Nun fasst ein internationales Forscherteam um Tobias Bolch von der Universität Zürich, in dem auch Berner und Genfer Wissenschaftler vertreten sind, den Wissensstand zusammen. Die aktuellsten Kartierungen mittels Satellitendaten ergaben, dass die Gletscher im Himalaya und Karakorum eine Fläche von rund 40’800 Quadratkilometern bedecken, rund das Zwanzigfache aller Alpengletscher.
20 Prozent weniger Gletscherfläche als angenommen
Dies sind bis zu zwanzig Prozent weniger als bisher angenommen wurde. Das liegt laut Bolch zur Hauptsache an fehlerhaften Kartierungen in früheren Untersuchungen.
Die Messungen bestätigen, dass die Schwundszenarien im letzten IPCC-Bericht übertrieben waren. Gemäss der aktuellen Studie nahmen die Längen der Gletscher in den letzten Jahrzehnten im Schnitt fünfzehn bis zwanzig Meter ab, die Fläche 0,1 bis 0,6 Prozent pro Jahr. Weiterhin sanken die Gletscheroberflächen um rund 40 Zentimeter pro Jahr ein.

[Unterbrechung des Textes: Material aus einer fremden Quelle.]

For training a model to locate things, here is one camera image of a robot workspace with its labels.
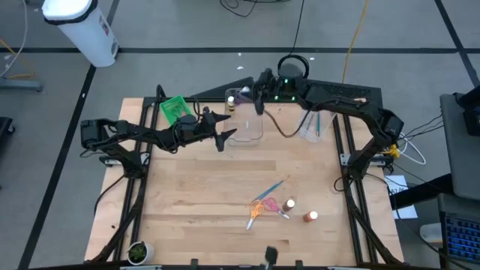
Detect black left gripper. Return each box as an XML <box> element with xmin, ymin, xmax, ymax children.
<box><xmin>172</xmin><ymin>106</ymin><xmax>239</xmax><ymax>153</ymax></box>

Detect green plastic basket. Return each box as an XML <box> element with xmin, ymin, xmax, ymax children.
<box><xmin>160</xmin><ymin>94</ymin><xmax>193</xmax><ymax>125</ymax></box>

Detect yellow cable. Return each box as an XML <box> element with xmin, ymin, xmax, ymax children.
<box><xmin>340</xmin><ymin>0</ymin><xmax>371</xmax><ymax>85</ymax></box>

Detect black coiled floor cable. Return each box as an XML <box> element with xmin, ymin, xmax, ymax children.
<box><xmin>276</xmin><ymin>0</ymin><xmax>311</xmax><ymax>82</ymax></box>

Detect clear plastic bin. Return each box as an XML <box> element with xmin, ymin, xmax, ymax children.
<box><xmin>298</xmin><ymin>108</ymin><xmax>338</xmax><ymax>144</ymax></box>
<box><xmin>223</xmin><ymin>88</ymin><xmax>266</xmax><ymax>147</ymax></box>

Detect grey cart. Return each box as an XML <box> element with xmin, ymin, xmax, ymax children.
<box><xmin>438</xmin><ymin>91</ymin><xmax>480</xmax><ymax>202</ymax></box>

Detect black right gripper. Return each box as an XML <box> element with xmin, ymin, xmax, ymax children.
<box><xmin>250</xmin><ymin>67</ymin><xmax>283</xmax><ymax>116</ymax></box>

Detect white round object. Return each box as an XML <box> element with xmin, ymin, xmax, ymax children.
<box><xmin>418</xmin><ymin>222</ymin><xmax>444</xmax><ymax>245</ymax></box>

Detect orange scissors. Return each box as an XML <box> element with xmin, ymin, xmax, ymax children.
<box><xmin>245</xmin><ymin>199</ymin><xmax>266</xmax><ymax>231</ymax></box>

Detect white paper sheet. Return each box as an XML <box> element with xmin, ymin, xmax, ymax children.
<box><xmin>384</xmin><ymin>174</ymin><xmax>419</xmax><ymax>221</ymax></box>

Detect pink scissors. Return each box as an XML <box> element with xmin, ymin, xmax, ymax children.
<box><xmin>261</xmin><ymin>197</ymin><xmax>291</xmax><ymax>221</ymax></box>

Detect black aluminium table frame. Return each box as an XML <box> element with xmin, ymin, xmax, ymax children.
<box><xmin>84</xmin><ymin>84</ymin><xmax>406</xmax><ymax>270</ymax></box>

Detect black device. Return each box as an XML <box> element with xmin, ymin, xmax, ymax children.
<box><xmin>452</xmin><ymin>85</ymin><xmax>480</xmax><ymax>137</ymax></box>

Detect black caster base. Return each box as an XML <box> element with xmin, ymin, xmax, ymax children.
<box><xmin>0</xmin><ymin>116</ymin><xmax>16</xmax><ymax>166</ymax></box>

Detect grey stand base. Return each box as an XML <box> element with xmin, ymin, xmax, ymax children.
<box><xmin>0</xmin><ymin>76</ymin><xmax>44</xmax><ymax>93</ymax></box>

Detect small plant in white pot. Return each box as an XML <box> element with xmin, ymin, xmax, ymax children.
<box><xmin>126</xmin><ymin>241</ymin><xmax>155</xmax><ymax>266</ymax></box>

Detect backlit keyboard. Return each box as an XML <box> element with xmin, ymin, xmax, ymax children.
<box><xmin>437</xmin><ymin>209</ymin><xmax>480</xmax><ymax>266</ymax></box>

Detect black perforated computer case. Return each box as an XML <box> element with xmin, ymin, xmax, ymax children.
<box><xmin>299</xmin><ymin>76</ymin><xmax>386</xmax><ymax>125</ymax></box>

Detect white trash can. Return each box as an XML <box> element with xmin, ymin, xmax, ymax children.
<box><xmin>40</xmin><ymin>0</ymin><xmax>120</xmax><ymax>69</ymax></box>

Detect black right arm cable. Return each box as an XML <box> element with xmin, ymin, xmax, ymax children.
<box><xmin>261</xmin><ymin>108</ymin><xmax>314</xmax><ymax>139</ymax></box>

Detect small black object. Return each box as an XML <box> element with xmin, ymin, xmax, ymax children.
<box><xmin>263</xmin><ymin>245</ymin><xmax>279</xmax><ymax>270</ymax></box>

«Dies entspricht dem globalen Mittel», fasste Bolch die neuen Resultate am Donnerstag in einer Mitteilung der Universität Zürich zusammen. «Die Mehrheit der Himalaya-Gletscher nimmt ab, aber deutlich weniger schnell als bisher prognostiziert.»
Trockene Täler in Südasien
Aufgrund ihrer Analysen gehen die Forscher davon aus, dass sich der Gletscherschwund in den kommenden Jahrzehnten nicht wesentlich auf den Wasserabfluss der grossen Ströme wie Indus, Ganges und Brahmaputra auswirken wird.
Dennoch mahnt Bolch zur Vorsicht: Wegen des Gletscherschwundes würden die Wasserabflüsse mittelfristig stärker schwanken und einzelne Täler könnten saisonal trocken fallen. Zudem seien Wasser- und Geröllfluten von ausgebrochenen Gletscherseen - die neu entstehen oder sich rasch vergrössern - eine sehr ernstzunehmende Bedrohung für die lokale Bevölkerung.Zu ihrer Überwachung seien dringend verstärkte Anstrengungen nötig.